BL-2022-000438 - [2025] EWHC 2212 (Ch)
Chancery Division of the High Court

BL-2022-000438 - [2025] EWHC 2212 (Ch)

Fecha: 22-Ago-2025

The failure to name Mr Kazolides expressly and the Statute of Frauds

F.1.2.

The failure to name Mr Kazolides expressly and the Statute of Frauds

60.

The Defendant contends that there is no enforceable guarantee because he is not named expressly and that the clause fails to comply with s.4 of the Statute of Frauds.
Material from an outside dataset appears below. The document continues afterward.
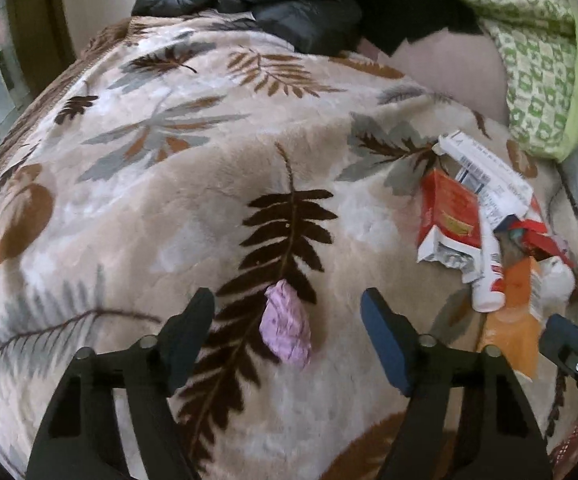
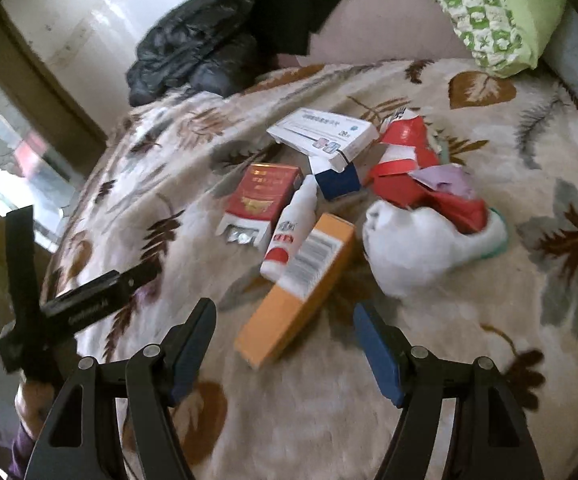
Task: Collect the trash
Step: 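Grasp the pink tissue with left tool while right tool approaches orange box, then grasp the orange box with the right tool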
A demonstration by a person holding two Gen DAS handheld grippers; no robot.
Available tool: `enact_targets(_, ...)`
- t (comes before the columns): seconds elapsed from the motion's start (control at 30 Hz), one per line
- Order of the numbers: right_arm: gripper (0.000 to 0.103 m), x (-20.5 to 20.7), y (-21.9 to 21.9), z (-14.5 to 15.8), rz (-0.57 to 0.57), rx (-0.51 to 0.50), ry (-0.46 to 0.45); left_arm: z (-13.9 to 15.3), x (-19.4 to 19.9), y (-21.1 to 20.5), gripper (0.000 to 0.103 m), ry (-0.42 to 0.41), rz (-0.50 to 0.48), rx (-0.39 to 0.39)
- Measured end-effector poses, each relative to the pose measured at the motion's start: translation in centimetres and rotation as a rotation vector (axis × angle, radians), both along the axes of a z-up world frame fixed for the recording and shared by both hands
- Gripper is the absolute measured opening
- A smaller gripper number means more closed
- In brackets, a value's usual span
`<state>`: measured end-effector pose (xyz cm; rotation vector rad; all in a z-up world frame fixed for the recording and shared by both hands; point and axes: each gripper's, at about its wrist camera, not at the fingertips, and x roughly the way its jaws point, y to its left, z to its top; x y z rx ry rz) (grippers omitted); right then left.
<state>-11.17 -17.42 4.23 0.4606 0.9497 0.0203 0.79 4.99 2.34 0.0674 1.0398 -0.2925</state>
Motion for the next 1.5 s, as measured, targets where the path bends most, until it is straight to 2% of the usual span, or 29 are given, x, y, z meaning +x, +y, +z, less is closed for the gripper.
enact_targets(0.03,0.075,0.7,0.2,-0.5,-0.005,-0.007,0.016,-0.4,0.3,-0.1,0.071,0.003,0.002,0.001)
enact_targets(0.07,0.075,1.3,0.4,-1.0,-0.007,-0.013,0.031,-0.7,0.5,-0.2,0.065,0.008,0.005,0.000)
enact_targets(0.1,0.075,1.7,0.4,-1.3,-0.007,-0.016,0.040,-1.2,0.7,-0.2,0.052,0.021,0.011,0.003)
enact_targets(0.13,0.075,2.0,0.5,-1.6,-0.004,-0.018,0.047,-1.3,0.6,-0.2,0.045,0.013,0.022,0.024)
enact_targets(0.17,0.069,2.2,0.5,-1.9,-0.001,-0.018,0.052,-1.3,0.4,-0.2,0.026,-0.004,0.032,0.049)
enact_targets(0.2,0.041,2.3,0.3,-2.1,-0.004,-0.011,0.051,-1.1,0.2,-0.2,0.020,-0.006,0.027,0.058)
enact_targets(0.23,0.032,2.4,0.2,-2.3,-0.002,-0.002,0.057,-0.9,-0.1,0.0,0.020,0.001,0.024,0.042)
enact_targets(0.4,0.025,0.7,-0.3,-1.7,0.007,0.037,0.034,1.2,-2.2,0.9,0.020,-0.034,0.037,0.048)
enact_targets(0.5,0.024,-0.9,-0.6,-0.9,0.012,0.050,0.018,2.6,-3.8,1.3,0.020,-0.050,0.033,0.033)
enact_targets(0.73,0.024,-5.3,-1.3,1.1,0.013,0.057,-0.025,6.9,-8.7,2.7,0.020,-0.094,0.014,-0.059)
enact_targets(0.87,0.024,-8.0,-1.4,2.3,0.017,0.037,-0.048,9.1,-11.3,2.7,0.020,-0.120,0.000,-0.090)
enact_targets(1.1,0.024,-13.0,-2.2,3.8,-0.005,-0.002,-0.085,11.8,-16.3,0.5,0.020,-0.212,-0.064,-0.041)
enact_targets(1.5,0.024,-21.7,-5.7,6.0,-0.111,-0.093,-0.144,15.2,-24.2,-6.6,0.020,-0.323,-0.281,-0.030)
As to these points, I find as follows:

(1)

Although the JVA does not define the terms “the Guarantor” or “the Guarantors”, the only parties to the JVA were the Company and the three joint venturers (Mr Dunn, Mr Kazolides and Mr Stylianou).

(2)

The opening words of clause 18 read: “In consideration of PD entering into this Agreement with the Company at the request of the Guarantor, the Guarantors HEREBY JOINTLY AND SEVERALLY GUARANTEE AND UNDERTAKE on their own behalf”.

(3)

Those opening words refer expressly to two of the four parties; Mr Dunn and the Company. Accordingly, the only two persons who could be covered by the term “the Guarantors” are Mr Kazolides and Mr Stylianou.

(4)

For the reasons explained in sections E.1 and F.1.1 above, a guarantee from Mr Kazolides and Mr Stylianou was a necessary part of the mechanics if the loss-sharing arrangements were to work.

(5)

I do not consider that the guarantee was non-compliant with s.4 of the Statute of Frauds 1677 as the Defendant alleges. I note that Williams v Lake was a case concerning authority to issue the guarantee to the guarantor in question. As for Lovesy v Palmer, the Judge, Younger J, explained at p239 that, on the facts in that case, there was “no reference, either expressly or by necessary implication, to the plaintiff in the whole of the documents referred to as constituting the memoranda except in a character in which, according to the terms of the bargain as now alleged, he was not to figure”. In the present case, it is clear from the face of the JVA that both Mr Dunn and Mr Kazolides are parties. Further, as noted above, as a matter of construction (or to use the language of Younger J “by necessary implication”), it is clear that the references to “the Guarantors” are references to Mr Kazolides and Mr Stylianou.

(6)

I note that the clause also provides that the guarantee has been provided at the request of “the Guarantor” (singular) but this does not undermine the above construction. First, as noted above, it is sufficiently clear that the guarantors were Mr Kazolides and Mr Stylianou, and it is not legally significant in that context who originally requested the guarantee. Second, construing the guarantee as a whole, it is apparent that the guarantee was being provided in return for Mr Dunn being willing to take on a key funding obligation (which after the SJVA became the sole source of the Company’s funding) and that Mr Kazolides and Mr Stylianou as the ultimate owners of the Company were the parties who would enjoy the benefits (if they accrued) of the provision of any such funding. Accordingly, I consider that the term “the Guarantor” was intended to cover both Mr Kazolides and Mr Stylianou.

(7)

In all of the above circumstances, in my view, it is sufficiently clear as a matter of construction that “the Guarantors” and the “Guarantor”, although not expressly defined, are Mr Stylianou and Mr Kazolides.